Visitor numbers have plummeted from Britain, USA, Germany and France, the source of 80% of all overseas guests. Hotel room rates have fallen, but a slow recovery in these four economies will keep numbers low until 2015, says the ITIC chief.
Meanwhile, the hotel sector is in limbo awaiting NAMA’s decision on what to do with the zombie hotels, those under-occupied monuments to Ireland’s era of building tax incentives? So what is a zombie hotel?
Eamonn McKeon explains: “I would describe a zombie hotel as one where you’d have to ask, ‘Why did they build that giant hotel out there miles from any regular footfall?’ I’m slow to name one for legal reasons, but they’re clearly those giant hotels which don’t have a viable future.
“Many of those hotels are owned by banks, by people who availed of tax incentives that should have stopped in 2002. The scheme was a good idea in the early 1990s, when we needed more hotels. Why the scheme was extended remains a mystery.
“The banks are now renting rooms in Dublin for €40, while competing hotels have to charge €150 to make a profit. That is an unfair advantage. It’s great for the consumer, but it’s just not sustainable for the industry.”
The ITIC predicts a further 10% fall in British visitors this year, to below one million. The tax incentives were based on predicted visitor numbers of ten million per annum. Just 6.9 million visited last year, and this year is likely to be even lower.
Eamonn McKeon adds: “The tax incentives caused the excess of beds. Banks and other non-hoteliers found they could build a hotel for, say, €70m and claim that back at €10m a year over seven years against taxes they could have been paying on their other businesses.
“But what happens if you claim back €30m in one year and the hotel then closes? Do you now have to finally pay those taxes? Some hotels wanted to avoid paying that tax, but the Government said no. And that is why the banks haven’t closed the hotels.

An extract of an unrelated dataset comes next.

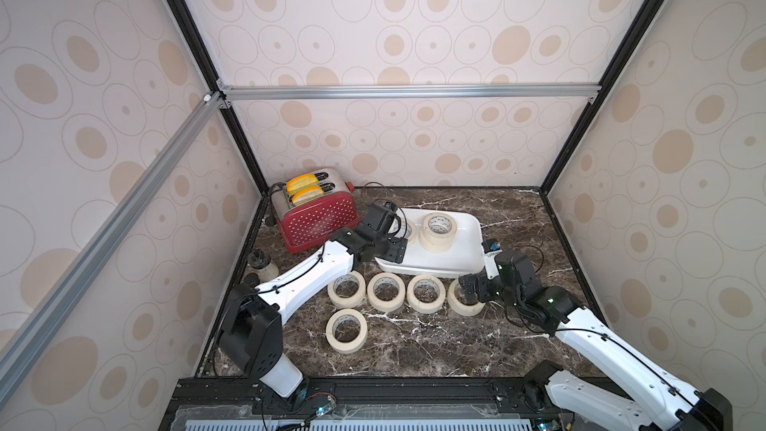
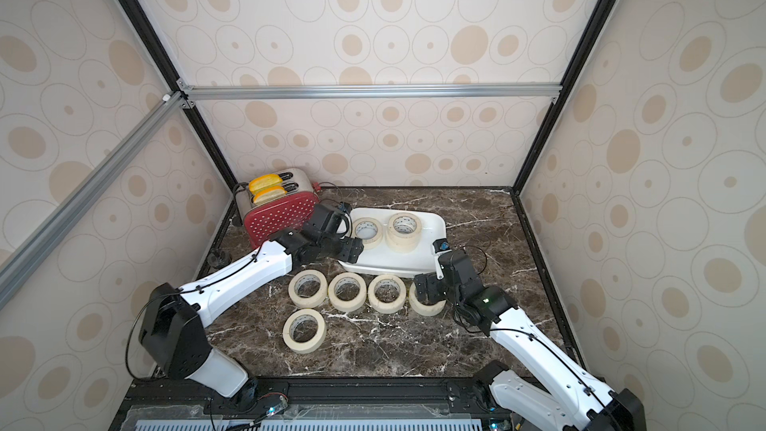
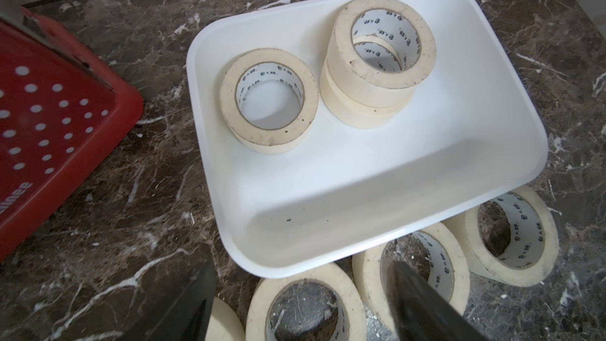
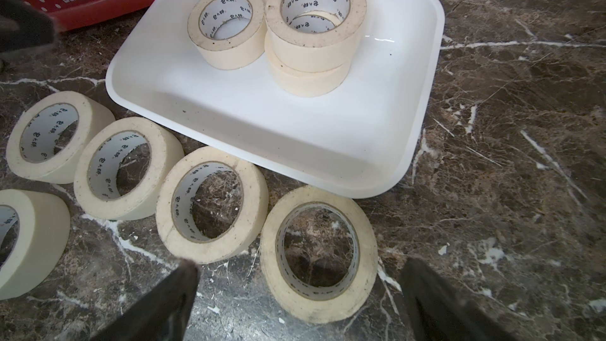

They don’t want to pay the taxes before the seven years are up.
“What will NAMA do? I honestly don’t think NAMA knows right now as they’re dealing with other matters first. But if these hotels are not viable, they’ll probably have to sell them. One at a time, not to flood the market.”
Tourism Minister Mary Hanafin confirmed there will be no tax amnesty, and highlighted instead the cheap deals on offer to tourists.
However, Minister Hanafin said: “Some hotels will close, but we must be careful not to lose the viable hotels. The zombie hotels are the ones offering the best rates at the moment. Some banks are keeping hotels open just for their asset value.
“We will be encouraging NAMA not to act swiftly, not to let this run for a number of years, but to look at it this at the end of this year. Some hotels have asked if they could avoid the clawback on the tax breaks. That cannot happen.”